A tous égards, la petite Iris Grace est extraordinaire.

Milka  |  Extraordinaire par l’attention qu’elle porte à la rugosité d’une étoffe, aux lignes de la souche d’un arbre, aux sons d’un instrument. Extraordinaire par sa maîtrise des couleurs, par les toiles «impressionnistes» à la beauté déconcertante qu’elle peint au fond de son jardin, au cœur des Midlands. Extraordinaire aussi par l’amitié qu’elle a liée avec un chat qui va la libérer de son silence. Car Iris Grace est atteinte d’autisme, et ne s’exprime qu’avec ses pinceaux. Le bain, le coucher, l’habillage, tous ces moments qui font la joie des jeunes parents et préparent l’enfant à être autonome revêtent une signification bien différente pour PJ et Arabella, le père et la mère d’Iris Grace. Nulle sortie en ville ne peut être envisagée sereinement, nulle après-midi au square de jeux.
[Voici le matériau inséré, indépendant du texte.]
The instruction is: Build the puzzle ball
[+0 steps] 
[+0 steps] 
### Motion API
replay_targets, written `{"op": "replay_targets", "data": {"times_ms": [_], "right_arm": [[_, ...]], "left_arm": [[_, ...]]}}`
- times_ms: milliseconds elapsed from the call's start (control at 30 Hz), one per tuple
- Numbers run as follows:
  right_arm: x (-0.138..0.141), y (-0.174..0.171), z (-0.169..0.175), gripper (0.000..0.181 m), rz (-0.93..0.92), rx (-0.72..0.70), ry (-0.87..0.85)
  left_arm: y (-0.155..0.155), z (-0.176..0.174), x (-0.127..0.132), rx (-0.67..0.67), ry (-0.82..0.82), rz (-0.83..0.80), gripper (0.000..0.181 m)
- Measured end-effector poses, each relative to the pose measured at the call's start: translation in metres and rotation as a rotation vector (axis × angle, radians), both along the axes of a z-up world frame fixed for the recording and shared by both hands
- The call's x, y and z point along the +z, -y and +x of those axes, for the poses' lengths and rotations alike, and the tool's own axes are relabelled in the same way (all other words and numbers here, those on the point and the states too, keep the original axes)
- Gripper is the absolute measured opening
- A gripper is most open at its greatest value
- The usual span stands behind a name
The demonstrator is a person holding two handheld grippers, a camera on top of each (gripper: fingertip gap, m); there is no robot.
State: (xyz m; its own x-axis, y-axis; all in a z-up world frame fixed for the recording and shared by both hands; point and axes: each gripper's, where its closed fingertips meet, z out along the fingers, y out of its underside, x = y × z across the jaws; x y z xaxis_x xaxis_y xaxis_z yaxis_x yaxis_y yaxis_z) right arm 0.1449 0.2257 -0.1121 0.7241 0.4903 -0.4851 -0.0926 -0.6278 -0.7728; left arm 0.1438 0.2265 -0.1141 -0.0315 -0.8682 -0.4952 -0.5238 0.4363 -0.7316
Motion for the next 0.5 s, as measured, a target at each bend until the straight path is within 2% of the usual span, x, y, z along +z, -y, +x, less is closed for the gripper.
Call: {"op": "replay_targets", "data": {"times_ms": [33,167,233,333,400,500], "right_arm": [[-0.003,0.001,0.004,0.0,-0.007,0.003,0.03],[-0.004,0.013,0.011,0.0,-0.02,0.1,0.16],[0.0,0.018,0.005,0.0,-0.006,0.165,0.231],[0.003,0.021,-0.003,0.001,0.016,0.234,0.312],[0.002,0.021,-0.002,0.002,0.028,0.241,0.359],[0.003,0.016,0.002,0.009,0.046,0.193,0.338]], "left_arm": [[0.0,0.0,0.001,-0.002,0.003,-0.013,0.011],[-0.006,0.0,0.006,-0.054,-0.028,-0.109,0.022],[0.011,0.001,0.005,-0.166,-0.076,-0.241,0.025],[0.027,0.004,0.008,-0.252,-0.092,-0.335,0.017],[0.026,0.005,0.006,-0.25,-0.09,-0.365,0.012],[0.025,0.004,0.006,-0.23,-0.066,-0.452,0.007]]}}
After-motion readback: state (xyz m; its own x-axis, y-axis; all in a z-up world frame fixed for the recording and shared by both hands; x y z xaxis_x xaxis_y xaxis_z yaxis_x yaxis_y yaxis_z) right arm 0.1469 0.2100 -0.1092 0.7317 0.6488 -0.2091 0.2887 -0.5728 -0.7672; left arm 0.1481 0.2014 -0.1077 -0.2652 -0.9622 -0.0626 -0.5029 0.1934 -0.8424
Iris Grace est imprévisible. Mais un jour, un chat, Maine Coon rejoint cette famille pas comme les autres et en bouleverse l’existence. Entre le chaton amateur de plongeon et la fillette autrefois effrayée par la baignoire, entre le félin capable de veiller des heures auprès de son compagnon et la petite prodige peignant au milieu des bosquets, l’entente est immédiate. Avec l’animal, Iris Grace s’apaise, apprend à communiquer, prononce ses premières phrases. Enrichi de photographies, illustré de tableaux qui ont révélé la fillette au monde entier, le récit de la mère d’Iris Grace est une histoire d’amour et de courage, et une formidable contribution à la réflexion sur la thérapie et le soin à apporter à ceux qui vivent le monde indifféremment. Une histoire magnifique, des parents pleins de courage, une mère qui n’a jamais lâché, jamais abandonné. Ce sont souvent les parents qui font le plus gros travail avec leurs enfants, qui les encouragent dans leurs progrès comme dans leurs régressions parfois. Un lien très fort et un appui infini puisque certains autistes ne peuvent tout simplement pas être autonomes. Les techniques d’approche ont changé, le monde a évolué, on ne les parque plus dans des asiles, mais que seraient-ils sans leur famille? Ce livre est la preuve que l’acharnement des parents permet des miracles bien souvent. C’est un témoignage avant tout positif qui ne tombe jamais dans la complainte.